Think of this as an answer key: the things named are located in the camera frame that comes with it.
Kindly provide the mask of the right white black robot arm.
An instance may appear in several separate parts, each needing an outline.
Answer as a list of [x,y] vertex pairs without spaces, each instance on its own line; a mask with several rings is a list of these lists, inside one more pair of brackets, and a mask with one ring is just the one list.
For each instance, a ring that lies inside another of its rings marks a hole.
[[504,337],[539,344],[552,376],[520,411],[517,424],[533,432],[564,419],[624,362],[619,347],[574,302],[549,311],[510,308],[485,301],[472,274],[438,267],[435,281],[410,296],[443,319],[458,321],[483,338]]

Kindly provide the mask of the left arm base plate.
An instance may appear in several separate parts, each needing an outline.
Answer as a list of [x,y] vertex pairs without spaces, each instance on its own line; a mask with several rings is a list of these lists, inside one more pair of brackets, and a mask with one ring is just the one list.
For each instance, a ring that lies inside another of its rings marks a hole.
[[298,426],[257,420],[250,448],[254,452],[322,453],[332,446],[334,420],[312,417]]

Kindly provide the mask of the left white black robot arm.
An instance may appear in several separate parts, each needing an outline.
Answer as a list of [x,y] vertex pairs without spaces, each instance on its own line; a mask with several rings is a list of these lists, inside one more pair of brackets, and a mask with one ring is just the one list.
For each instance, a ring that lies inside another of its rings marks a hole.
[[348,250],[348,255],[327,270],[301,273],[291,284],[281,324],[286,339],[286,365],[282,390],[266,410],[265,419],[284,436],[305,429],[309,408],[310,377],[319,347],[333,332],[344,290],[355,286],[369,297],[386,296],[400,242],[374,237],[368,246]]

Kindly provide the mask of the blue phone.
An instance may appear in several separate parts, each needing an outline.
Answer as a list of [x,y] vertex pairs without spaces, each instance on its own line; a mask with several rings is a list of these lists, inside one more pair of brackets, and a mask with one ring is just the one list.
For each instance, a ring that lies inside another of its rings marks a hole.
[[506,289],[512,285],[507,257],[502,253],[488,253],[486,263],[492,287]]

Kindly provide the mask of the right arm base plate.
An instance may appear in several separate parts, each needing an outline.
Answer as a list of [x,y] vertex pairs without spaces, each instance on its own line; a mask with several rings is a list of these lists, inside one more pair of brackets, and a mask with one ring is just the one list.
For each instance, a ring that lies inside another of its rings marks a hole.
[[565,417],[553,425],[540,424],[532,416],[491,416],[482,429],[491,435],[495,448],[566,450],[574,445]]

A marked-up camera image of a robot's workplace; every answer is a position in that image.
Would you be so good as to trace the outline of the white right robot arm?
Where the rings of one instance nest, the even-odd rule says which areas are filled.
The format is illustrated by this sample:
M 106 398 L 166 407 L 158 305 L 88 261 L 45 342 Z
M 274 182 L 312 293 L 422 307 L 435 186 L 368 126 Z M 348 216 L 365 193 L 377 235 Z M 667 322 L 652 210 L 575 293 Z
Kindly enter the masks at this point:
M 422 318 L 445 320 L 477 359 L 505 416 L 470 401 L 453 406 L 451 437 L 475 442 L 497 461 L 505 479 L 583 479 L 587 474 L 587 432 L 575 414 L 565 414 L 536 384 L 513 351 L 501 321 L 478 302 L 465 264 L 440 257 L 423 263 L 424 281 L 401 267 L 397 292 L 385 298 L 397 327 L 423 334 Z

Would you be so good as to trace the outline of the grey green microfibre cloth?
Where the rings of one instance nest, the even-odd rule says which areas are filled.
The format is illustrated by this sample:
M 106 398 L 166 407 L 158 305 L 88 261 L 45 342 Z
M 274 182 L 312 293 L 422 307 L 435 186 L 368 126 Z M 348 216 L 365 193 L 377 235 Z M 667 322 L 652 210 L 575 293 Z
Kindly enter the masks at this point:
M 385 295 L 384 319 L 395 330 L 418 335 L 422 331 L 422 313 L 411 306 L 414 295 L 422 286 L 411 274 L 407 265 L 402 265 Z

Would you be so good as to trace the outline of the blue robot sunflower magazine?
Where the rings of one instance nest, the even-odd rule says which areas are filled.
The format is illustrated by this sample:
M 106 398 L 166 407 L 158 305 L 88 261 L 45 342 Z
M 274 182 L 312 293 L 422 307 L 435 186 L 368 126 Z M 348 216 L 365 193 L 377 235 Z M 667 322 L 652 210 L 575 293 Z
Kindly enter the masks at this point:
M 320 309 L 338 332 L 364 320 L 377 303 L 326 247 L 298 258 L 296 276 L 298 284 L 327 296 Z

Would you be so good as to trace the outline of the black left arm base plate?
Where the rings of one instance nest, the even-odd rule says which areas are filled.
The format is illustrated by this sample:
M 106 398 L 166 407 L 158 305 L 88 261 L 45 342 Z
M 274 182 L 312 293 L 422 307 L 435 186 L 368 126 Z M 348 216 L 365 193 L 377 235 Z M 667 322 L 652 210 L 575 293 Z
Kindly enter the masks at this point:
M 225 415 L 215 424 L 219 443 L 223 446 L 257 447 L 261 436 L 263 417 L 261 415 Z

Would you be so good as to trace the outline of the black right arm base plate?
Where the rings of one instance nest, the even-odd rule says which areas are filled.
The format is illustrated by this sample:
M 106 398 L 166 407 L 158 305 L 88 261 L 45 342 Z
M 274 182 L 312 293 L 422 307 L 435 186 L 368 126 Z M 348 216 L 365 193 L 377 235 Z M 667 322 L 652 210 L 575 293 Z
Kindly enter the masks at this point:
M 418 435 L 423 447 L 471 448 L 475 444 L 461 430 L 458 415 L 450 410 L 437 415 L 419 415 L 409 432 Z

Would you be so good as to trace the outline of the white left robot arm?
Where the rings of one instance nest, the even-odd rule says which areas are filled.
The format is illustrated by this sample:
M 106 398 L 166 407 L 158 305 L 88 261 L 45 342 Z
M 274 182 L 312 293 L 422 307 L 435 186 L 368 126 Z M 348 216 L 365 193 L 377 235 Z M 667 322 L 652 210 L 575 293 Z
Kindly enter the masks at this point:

==================================================

- ABOUT THIS TASK
Verbatim and in full, return the listing above.

- ANSWER TO THIS TASK
Think of this as an answer key: the things named are located in the camera frame that comes with it.
Kindly provide the mask of the right white black robot arm.
An instance may appear in several separate parts, each needing an outline.
Answer as a list of [x,y] vertex pairs without spaces, each instance on its own line; a mask with several rings is a list of these lists, inside one more pair of brackets, and a mask with one ring is just the one list.
For each instance, a ring that lies inside another of its rings marks a hole.
[[504,337],[539,344],[552,376],[520,411],[517,424],[533,432],[564,419],[624,362],[619,347],[574,302],[549,311],[510,308],[485,301],[472,274],[438,267],[435,281],[410,296],[443,319],[458,321],[483,338]]

Kindly provide the mask of the left arm base plate.
An instance may appear in several separate parts, each needing an outline.
Answer as a list of [x,y] vertex pairs without spaces, each instance on its own line; a mask with several rings is a list of these lists, inside one more pair of brackets, and a mask with one ring is just the one list.
For each instance, a ring that lies inside another of its rings marks a hole.
[[298,426],[257,420],[250,448],[254,452],[322,453],[332,446],[334,420],[312,417]]

Kindly provide the mask of the left white black robot arm.
An instance may appear in several separate parts, each needing an outline.
Answer as a list of [x,y] vertex pairs without spaces, each instance on its own line; a mask with several rings is a list of these lists, inside one more pair of brackets, and a mask with one ring is just the one list.
For each instance, a ring that lies inside another of its rings marks a hole.
[[348,250],[348,255],[327,270],[301,273],[291,284],[281,324],[286,339],[286,365],[282,390],[266,410],[265,419],[284,436],[305,429],[309,408],[310,377],[319,347],[333,332],[344,290],[355,286],[369,297],[386,296],[400,242],[374,237],[368,246]]

Kindly provide the mask of the blue phone.
An instance may appear in several separate parts, each needing an outline.
Answer as a list of [x,y] vertex pairs without spaces, each instance on its own line; a mask with several rings is a list of these lists, inside one more pair of brackets, and a mask with one ring is just the one list.
For each instance, a ring that lies inside another of its rings marks a hole.
[[506,289],[512,285],[507,257],[502,253],[488,253],[486,263],[492,287]]

Kindly provide the mask of the right arm base plate.
An instance may appear in several separate parts, each needing an outline.
Answer as a list of [x,y] vertex pairs without spaces, each instance on its own line; a mask with several rings is a list of these lists, inside one more pair of brackets, and a mask with one ring is just the one list.
For each instance, a ring that lies inside another of its rings marks a hole.
[[565,417],[553,425],[540,424],[532,416],[491,416],[482,429],[491,435],[495,448],[566,450],[574,445]]

A marked-up camera image of a robot's workplace; every answer is a position in that image.
Would you be so good as to trace the outline of the white right robot arm?
Where the rings of one instance nest, the even-odd rule says which areas are filled.
The format is illustrated by this sample:
M 106 398 L 166 407 L 158 305 L 88 261 L 45 342 Z
M 274 182 L 312 293 L 422 307 L 435 186 L 368 126 Z M 348 216 L 365 193 L 377 235 Z M 667 322 L 652 210 L 575 293 Z
Kindly enter the masks at this point:
M 422 318 L 445 320 L 477 359 L 505 416 L 470 401 L 453 406 L 451 437 L 475 442 L 497 461 L 505 479 L 583 479 L 587 474 L 587 432 L 575 414 L 565 414 L 536 384 L 513 351 L 501 321 L 478 302 L 465 264 L 440 257 L 423 263 L 424 281 L 401 267 L 397 292 L 385 298 L 397 327 L 423 334 Z

Would you be so good as to trace the outline of the grey green microfibre cloth?
Where the rings of one instance nest, the even-odd rule says which areas are filled.
The format is illustrated by this sample:
M 106 398 L 166 407 L 158 305 L 88 261 L 45 342 Z
M 274 182 L 312 293 L 422 307 L 435 186 L 368 126 Z M 348 216 L 365 193 L 377 235 Z M 667 322 L 652 210 L 575 293 Z
Kindly enter the masks at this point:
M 385 295 L 384 319 L 395 330 L 418 335 L 422 331 L 422 313 L 411 306 L 414 295 L 422 286 L 411 274 L 407 265 L 402 265 Z

Would you be so good as to trace the outline of the blue robot sunflower magazine?
Where the rings of one instance nest, the even-odd rule says which areas are filled.
The format is illustrated by this sample:
M 106 398 L 166 407 L 158 305 L 88 261 L 45 342 Z
M 274 182 L 312 293 L 422 307 L 435 186 L 368 126 Z M 348 216 L 365 193 L 377 235 Z M 667 322 L 652 210 L 575 293 Z
Kindly enter the masks at this point:
M 320 309 L 338 332 L 364 320 L 377 303 L 326 247 L 298 258 L 296 276 L 298 284 L 327 296 Z

Would you be so good as to trace the outline of the black left arm base plate?
Where the rings of one instance nest, the even-odd rule says which areas are filled.
The format is illustrated by this sample:
M 106 398 L 166 407 L 158 305 L 88 261 L 45 342 Z
M 274 182 L 312 293 L 422 307 L 435 186 L 368 126 Z M 348 216 L 365 193 L 377 235 Z M 667 322 L 652 210 L 575 293 Z
Kindly enter the masks at this point:
M 225 415 L 215 424 L 219 443 L 223 446 L 257 447 L 261 436 L 263 417 L 261 415 Z

Would you be so good as to trace the outline of the black right arm base plate?
Where the rings of one instance nest, the even-odd rule says which areas are filled.
The format is illustrated by this sample:
M 106 398 L 166 407 L 158 305 L 88 261 L 45 342 Z
M 274 182 L 312 293 L 422 307 L 435 186 L 368 126 Z M 348 216 L 365 193 L 377 235 Z M 667 322 L 652 210 L 575 293 Z
Kindly enter the masks at this point:
M 418 435 L 423 447 L 471 448 L 475 444 L 461 430 L 458 415 L 450 410 L 437 415 L 419 415 L 409 432 Z

Would you be so good as to trace the outline of the white left robot arm?
Where the rings of one instance nest, the even-odd rule says which areas are filled.
The format is illustrated by this sample:
M 106 398 L 166 407 L 158 305 L 88 261 L 45 342 Z
M 274 182 L 312 293 L 422 307 L 435 186 L 368 126 Z M 348 216 L 365 193 L 377 235 Z M 667 322 L 652 210 L 575 293 Z
Kindly enter the masks at this point:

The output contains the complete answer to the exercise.